YOUR ASSIGNMENT:
Only the first line of the listing and the lines after it, up to and including the one containing "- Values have", should be retyped exactly.

DATA SECTION:
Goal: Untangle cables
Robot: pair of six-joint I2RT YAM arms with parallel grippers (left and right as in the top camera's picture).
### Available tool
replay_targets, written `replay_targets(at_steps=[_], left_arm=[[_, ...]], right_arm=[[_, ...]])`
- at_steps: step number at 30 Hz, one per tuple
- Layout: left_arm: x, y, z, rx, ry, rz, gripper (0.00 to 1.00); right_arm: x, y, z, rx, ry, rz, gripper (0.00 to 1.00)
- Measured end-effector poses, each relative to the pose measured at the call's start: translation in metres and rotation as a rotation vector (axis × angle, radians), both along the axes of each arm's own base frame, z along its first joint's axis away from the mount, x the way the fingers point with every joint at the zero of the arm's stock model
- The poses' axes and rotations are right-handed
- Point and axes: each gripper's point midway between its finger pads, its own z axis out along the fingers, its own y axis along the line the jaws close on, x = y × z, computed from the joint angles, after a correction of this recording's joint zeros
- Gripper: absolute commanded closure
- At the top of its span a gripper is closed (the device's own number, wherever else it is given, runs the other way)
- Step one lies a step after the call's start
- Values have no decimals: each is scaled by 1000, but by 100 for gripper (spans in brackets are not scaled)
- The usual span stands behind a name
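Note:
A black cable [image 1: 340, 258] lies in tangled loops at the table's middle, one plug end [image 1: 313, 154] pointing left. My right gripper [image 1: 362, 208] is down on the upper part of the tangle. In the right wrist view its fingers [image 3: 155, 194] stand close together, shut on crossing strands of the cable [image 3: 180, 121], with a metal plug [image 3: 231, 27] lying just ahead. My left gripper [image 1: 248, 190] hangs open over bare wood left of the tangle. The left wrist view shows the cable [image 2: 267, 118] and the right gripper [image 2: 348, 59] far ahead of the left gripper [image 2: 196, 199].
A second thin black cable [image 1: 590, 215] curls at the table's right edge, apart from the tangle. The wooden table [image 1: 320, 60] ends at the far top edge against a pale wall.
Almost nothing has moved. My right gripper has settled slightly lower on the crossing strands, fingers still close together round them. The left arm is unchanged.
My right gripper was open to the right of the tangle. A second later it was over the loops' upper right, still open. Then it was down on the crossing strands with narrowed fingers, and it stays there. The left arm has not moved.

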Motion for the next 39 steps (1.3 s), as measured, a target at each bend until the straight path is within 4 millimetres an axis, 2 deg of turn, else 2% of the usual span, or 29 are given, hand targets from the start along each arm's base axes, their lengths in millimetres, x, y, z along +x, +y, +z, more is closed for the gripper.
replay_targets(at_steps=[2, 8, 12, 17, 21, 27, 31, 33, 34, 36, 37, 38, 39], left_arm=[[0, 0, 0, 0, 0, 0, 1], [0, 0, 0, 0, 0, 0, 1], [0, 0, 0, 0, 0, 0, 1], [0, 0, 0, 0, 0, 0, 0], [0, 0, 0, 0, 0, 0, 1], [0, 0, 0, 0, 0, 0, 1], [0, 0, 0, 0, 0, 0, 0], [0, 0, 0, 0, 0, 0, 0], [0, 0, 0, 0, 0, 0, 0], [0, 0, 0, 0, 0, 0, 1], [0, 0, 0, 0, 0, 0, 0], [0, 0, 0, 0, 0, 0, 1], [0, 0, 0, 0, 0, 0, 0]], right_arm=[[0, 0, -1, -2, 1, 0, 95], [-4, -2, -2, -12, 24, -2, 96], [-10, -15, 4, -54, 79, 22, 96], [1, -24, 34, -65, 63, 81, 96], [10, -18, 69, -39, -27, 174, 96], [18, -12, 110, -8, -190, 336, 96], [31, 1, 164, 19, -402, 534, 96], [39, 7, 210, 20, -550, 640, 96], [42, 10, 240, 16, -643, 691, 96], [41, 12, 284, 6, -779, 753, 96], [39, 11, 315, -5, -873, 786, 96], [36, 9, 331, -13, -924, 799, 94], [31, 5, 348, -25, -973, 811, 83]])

YOUR SOLUTION:
Goal: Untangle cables
Robot: pair of six-joint I2RT YAM arms with parallel grippers (left and right as in the top camera's picture).
### Available tool
replay_targets, written `replay_targets(at_steps=[_], left_arm=[[_, ...]], right_arm=[[_, ...]])`
- at_steps: step number at 30 Hz, one per tuple
- Layout: left_arm: x, y, z, rx, ry, rz, gripper (0.00 to 1.00); right_arm: x, y, z, rx, ry, rz, gripper (0.00 to 1.00)
- Measured end-effector poses, each relative to the pose measured at the call's start: translation in metres and rotation as a rotation vector (axis × angle, radians), both along the axes of each arm's own base frame, z along its first joint's axis away from the mount, x the way the fingers point with every joint at the zero of the arm's stock model
- The poses' axes and rotations are right-handed
- Point and axes: each gripper's point midway between its finger pads, its own z axis out along the fingers, its own y axis along the line the jaws close on, x = y × z, computed from the joint angles, after a correction of this recording's joint zeros
- Gripper: absolute commanded closure
- At the top of its span a gripper is closed (the device's own number, wherever else it is given, runs the other way)
- Step one lies a step after the call's start
- Values have no decimals: each is scaled by 1000, but by 100 for gripper (spans in brackets are not scaled)

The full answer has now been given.